Route Optimization for Waste Collection

Waste collection management is a critical challenge faced by cities around the world. Inefficient waste collection processes can lead to environmental pollution, increased operational costs, and a reduced quality of life for residents. To address these challenges, NextBillion.ai’s innovative approach utilizes advanced technologies like the Route Optimization API and the Web Maps SDK to optimize waste collection routes, ensuring efficient and effective waste management.

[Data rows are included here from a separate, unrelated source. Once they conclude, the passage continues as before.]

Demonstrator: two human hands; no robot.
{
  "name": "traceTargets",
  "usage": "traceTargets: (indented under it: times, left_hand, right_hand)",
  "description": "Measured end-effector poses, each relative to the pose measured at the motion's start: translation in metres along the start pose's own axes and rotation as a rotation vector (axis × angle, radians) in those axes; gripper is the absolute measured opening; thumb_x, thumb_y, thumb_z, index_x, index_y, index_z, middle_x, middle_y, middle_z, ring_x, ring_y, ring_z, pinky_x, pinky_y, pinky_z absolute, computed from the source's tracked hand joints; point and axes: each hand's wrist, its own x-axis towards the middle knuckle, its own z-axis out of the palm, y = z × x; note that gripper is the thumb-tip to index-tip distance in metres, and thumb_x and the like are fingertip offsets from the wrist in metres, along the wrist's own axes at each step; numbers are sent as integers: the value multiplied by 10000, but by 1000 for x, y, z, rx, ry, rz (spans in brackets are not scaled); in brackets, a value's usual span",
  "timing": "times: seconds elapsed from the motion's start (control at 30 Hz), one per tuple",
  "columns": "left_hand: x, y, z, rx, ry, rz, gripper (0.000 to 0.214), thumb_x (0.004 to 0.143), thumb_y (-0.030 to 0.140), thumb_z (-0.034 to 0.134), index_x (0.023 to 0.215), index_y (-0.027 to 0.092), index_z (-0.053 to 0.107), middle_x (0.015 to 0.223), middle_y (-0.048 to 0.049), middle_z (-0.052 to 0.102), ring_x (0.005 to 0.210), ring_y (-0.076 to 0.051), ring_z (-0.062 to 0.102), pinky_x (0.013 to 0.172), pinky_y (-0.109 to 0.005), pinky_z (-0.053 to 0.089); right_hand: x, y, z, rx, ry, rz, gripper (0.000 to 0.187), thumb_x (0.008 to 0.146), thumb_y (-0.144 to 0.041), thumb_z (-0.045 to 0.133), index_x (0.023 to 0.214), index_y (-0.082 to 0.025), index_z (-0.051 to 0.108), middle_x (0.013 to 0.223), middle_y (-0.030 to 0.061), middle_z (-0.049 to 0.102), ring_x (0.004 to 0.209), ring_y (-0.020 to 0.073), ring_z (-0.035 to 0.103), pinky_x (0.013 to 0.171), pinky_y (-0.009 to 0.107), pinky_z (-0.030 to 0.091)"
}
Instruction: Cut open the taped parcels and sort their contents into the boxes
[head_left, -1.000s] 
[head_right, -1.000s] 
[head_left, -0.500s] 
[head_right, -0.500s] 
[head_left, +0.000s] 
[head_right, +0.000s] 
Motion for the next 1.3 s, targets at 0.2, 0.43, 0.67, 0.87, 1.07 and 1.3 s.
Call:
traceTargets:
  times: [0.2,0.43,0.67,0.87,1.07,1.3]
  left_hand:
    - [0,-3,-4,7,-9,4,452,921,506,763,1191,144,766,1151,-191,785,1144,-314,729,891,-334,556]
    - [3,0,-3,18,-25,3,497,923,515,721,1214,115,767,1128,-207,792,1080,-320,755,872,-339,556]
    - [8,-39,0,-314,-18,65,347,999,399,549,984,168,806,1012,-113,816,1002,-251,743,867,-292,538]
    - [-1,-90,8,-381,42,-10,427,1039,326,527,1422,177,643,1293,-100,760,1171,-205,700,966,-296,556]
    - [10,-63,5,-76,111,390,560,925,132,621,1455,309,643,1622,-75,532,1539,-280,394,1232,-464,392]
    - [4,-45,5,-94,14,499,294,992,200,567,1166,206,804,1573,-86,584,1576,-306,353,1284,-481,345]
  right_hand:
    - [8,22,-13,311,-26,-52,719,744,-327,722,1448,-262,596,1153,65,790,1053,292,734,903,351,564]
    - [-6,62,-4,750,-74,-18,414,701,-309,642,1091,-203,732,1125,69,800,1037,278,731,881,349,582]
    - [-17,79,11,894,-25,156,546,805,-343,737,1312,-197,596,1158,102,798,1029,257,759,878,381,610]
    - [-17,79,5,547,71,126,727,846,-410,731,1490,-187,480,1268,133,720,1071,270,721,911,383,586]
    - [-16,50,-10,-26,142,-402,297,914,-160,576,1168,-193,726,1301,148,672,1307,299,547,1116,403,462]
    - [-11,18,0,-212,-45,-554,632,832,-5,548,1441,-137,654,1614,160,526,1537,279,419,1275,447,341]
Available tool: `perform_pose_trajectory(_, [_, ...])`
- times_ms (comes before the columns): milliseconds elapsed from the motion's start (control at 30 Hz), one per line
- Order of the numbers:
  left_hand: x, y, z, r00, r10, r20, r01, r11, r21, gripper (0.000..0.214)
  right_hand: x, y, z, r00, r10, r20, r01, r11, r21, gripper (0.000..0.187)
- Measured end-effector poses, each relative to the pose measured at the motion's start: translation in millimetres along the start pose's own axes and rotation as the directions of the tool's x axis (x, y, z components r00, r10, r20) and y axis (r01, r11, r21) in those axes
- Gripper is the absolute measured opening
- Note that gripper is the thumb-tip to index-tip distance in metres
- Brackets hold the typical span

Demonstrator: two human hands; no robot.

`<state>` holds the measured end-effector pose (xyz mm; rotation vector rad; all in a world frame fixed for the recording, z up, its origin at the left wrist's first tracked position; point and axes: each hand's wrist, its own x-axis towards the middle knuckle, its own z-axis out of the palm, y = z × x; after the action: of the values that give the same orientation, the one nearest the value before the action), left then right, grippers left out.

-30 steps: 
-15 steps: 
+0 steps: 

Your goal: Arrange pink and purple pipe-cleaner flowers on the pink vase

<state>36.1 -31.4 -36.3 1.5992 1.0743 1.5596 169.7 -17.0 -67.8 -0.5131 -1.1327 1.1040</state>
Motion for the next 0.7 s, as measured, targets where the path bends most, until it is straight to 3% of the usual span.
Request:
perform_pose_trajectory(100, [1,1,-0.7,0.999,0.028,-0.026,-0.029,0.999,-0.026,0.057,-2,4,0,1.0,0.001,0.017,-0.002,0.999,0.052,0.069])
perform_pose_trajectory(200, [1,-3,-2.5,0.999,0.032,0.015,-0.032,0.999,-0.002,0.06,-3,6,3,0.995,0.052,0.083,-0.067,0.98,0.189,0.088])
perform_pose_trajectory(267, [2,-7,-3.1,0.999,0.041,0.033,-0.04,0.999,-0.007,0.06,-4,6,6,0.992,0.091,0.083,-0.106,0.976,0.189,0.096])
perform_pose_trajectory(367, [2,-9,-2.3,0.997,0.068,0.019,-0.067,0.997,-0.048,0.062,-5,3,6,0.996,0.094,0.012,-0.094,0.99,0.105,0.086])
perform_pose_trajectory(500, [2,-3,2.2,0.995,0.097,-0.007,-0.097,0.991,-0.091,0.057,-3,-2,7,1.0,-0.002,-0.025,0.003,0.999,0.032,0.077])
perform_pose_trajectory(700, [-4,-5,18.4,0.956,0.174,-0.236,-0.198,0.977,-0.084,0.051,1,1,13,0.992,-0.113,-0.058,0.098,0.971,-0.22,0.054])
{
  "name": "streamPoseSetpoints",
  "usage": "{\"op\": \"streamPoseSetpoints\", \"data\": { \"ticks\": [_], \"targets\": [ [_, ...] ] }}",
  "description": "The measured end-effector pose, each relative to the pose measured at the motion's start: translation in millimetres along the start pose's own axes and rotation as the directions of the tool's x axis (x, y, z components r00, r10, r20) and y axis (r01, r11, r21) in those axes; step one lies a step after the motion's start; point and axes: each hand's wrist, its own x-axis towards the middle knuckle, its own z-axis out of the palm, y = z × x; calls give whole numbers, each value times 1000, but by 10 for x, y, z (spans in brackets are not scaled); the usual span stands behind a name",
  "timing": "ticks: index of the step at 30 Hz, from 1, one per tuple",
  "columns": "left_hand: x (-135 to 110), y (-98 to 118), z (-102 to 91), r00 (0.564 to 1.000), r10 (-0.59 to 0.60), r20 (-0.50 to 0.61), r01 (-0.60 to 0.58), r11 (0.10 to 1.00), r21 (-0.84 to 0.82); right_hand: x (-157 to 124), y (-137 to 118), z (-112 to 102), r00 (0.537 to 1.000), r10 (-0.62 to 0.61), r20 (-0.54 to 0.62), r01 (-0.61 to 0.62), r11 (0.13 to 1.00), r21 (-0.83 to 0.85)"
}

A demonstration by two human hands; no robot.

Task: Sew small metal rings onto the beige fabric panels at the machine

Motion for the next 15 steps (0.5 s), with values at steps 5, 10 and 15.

In this technical notebook, we delve into NextBillion.ai’s solution for the Waste Collection Route Optimization problem. The core components of this solution include the Route Optimization API, which leverages advanced algorithms to find optimal routes and the Web Maps SDK for visualizing these routes on interactive maps.

Problem Statement

Imagine a waste collection agency operating from a single depot within a city. The agency needs to manage waste collection from 200 waste bins spread across 8 regions. The collection day starts at 07:00 and lasts for 5 hours. Each collection truck has a fixed capacity of 100 cubic meters. The waste collected comes in three types: solid, organic, and medical. Additionally, waste can be generated from three types of locations: residential, commercial, and hospitals.

Approach

To tackle this problem, NextBillion.ai employs a multi-faceted approach that combines spatial analysis, route optimization and efficient resource allocation. Here’s how the approach unfolds:

  1. Region Division: First, a set of non-intersecting polygons is generated using Voronoi tessellation. These polygons serve as distinct regions for waste collection.
  1. Location and Waste Assignment: Within each region, random locations are generated, representing waste bin locations. Each location is assigned one or more waste types (solid, organic, or medical) based on the waste generation characteristics of the region. Locations are categorized as residential, commercial, or hospital sites, each having a different priority level for waste collection.
  1. Truck and Bin Capacities: Trucks are standardized with a capacity of 100 cubic meters. Waste bin capacities vary based on location type: residential bins have a capacity of 5 cubic meters, commercial bins are 20 cubic meters, and hospital bins are 30 cubic meters.
  1. Truck Allocation and Types: For each region, a set of trucks is allocated. Among these, one truck can handle medical waste, while the others handle either solid waste, organic waste, or both.
  1. Route Optimization: The heart of the solution lies in the Route Optimization API. For each region, the API calculates optimal routes for the assigned trucks to collect waste from the designated bins. This minimizes travel distances and ensures efficient collection.
  1. Recycling and Return: After waste collection, the trucks transport the waste to the recycling center. Once emptied, the trucks return to the depot.
  1. Unassigned Bin Handling: If some bins remain unassigned, the Route Optimization API is rerun using the unassigned trucks. This time, optimization is performed for all regions simultaneously.

Constraints

Although the solution simplifies certain aspects for clarity, it’s important to note that the Route Optimization API can handle more complex scenarios. The assumptions made include:

  • All vehicles have a uniform capacity of 100 cubic meters.
  • Only the volume of waste is considered, not its weight.
  • The Route Optimization API can accommodate multi-dimensional variables.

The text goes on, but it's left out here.